ABOUT

Visual artist, curator, lecturer, arts consultant, for over 40 years has occupied a central position in the research, origination and advocacy of contemporary international art textiles. He has exhibited in major galleries and museums world wide, including the Victoria and Albert Museum, the National Museum of Modern Art, Kyoto, the National Gallery of Australia, Canberra and the 21st Century Museum of Contemporary Art, Kanazawa.

His work can be seen in private, public and corporate collections worldwide. He won The Creative Concept Award in 1987 and The Fine Art Award in 1989 at the International Textile Competition in Kyoto, followed by the first RSA Art for Architecture Award 1990. In 1990 he was awarded a Distinguished Visiting Fellowship, British Council, City University, Kyoto, Japan. In 1992 he was 1st Prize Winner at the 3rd International Betonac Prize in Belgium.

From 2001-08 he was awarded an Arts and Humanities Research Board (AHRB) Fellowship in the Creative and Performing Arts in conjunction with the University of Ulster to research geometrical complexity in Central Asian textiles at Ulster University, Belfast. In 2007 he won the Fine Art Award, Pfaff Art Embroidery, Still Life in France. In 2013 he was awarded a residency in Australia through Craft ACT to work at the Namadgi National Park, Canberra.

In 1982 he curated the controversial exhibition Fabric and Form for the British Council & Crafts Council and was a selector for the Makers Eye for the Crafts Council, followed in 1992 by Restless Shadows a major Goldsmiths College touring exhibition of contemporary Japanese Textiles. Until 1989 he was a Senior Lecturer in the Department of Visual Art at Goldsmiths College, University of London. He has taught extensively in Colleges and Universities in the UK and overseas, and has undertaken residencies in Japan, Australia, New Zealand, Canada, and Belgium. He was Visiting Professor of Ornament at the University of Wolverhampton 2013-17.
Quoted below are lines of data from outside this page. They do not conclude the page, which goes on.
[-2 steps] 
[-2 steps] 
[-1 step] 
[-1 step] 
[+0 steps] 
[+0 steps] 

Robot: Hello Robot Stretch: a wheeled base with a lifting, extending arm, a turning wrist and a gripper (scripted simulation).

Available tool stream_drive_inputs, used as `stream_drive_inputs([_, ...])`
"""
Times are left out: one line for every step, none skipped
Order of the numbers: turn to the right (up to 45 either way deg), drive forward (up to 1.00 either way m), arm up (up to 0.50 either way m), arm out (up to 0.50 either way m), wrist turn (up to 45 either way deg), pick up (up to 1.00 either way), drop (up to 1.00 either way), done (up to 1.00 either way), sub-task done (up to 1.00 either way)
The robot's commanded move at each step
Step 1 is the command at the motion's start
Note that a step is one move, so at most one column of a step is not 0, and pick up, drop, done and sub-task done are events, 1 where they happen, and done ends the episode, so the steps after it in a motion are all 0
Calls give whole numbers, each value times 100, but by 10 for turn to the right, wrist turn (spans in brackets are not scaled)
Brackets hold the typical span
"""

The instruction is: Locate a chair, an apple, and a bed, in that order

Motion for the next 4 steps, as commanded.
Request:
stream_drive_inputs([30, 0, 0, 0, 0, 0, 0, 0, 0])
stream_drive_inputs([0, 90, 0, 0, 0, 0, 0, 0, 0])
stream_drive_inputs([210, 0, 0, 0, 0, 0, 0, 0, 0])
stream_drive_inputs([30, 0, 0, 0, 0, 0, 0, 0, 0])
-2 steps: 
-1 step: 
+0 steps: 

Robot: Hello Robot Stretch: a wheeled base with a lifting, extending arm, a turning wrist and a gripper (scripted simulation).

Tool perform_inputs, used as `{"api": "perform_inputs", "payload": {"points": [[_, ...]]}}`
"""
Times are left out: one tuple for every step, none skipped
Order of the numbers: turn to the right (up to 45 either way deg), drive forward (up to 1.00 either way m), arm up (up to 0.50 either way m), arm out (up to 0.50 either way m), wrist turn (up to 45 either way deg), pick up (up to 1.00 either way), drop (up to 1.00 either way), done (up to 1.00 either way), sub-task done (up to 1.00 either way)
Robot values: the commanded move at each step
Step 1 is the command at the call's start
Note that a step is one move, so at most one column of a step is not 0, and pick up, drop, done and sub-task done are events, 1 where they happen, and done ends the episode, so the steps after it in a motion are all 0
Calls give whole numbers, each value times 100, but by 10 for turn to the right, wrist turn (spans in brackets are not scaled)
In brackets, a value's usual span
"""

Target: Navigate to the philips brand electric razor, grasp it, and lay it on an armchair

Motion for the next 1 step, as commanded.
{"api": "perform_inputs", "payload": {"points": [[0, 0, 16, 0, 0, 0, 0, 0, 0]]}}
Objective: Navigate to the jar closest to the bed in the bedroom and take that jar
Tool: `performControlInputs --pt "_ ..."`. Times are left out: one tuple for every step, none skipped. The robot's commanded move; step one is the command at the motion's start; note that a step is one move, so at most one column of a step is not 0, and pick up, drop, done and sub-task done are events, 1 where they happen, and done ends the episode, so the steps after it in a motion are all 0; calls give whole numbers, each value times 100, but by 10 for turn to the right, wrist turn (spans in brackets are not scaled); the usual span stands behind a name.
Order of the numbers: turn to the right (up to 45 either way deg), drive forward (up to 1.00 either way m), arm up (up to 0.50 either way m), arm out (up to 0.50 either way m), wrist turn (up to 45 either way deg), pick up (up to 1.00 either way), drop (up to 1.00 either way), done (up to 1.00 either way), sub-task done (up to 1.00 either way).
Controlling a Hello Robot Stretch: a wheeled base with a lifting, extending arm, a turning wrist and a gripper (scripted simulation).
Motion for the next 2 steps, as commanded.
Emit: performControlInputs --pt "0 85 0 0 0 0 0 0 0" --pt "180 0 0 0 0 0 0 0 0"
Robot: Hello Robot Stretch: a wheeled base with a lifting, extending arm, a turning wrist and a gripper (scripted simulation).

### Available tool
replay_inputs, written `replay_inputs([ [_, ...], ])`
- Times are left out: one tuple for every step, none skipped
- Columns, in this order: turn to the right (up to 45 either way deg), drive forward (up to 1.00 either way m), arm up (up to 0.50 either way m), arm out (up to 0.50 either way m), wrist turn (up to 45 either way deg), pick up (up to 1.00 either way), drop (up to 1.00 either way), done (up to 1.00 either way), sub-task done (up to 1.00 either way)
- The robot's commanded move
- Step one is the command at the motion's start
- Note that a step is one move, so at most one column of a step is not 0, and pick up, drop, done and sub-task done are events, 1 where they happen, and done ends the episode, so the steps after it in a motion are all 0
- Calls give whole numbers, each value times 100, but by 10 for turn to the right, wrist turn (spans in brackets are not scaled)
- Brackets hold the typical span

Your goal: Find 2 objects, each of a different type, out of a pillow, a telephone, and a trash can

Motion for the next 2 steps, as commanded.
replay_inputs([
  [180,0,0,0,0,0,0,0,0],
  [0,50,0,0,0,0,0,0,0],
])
Forever Changes a major retrospective of Michael Brennand-Wood’s practice was first shown at Ruthin Crafts Centre in 2012. Commissions include the development of an interdisciplinary arts programme for music venues, Ocean, in East London 1999 and Bristol Beacon, in Bristol, 2009. Queen’s University, Library, Belfast 2010 and a series of metal screens, Microscape 2017 for the Clinical Research Centre at Addenbrooke’s Hospital and Pictographic 2019 River Lane, both in Cambridge.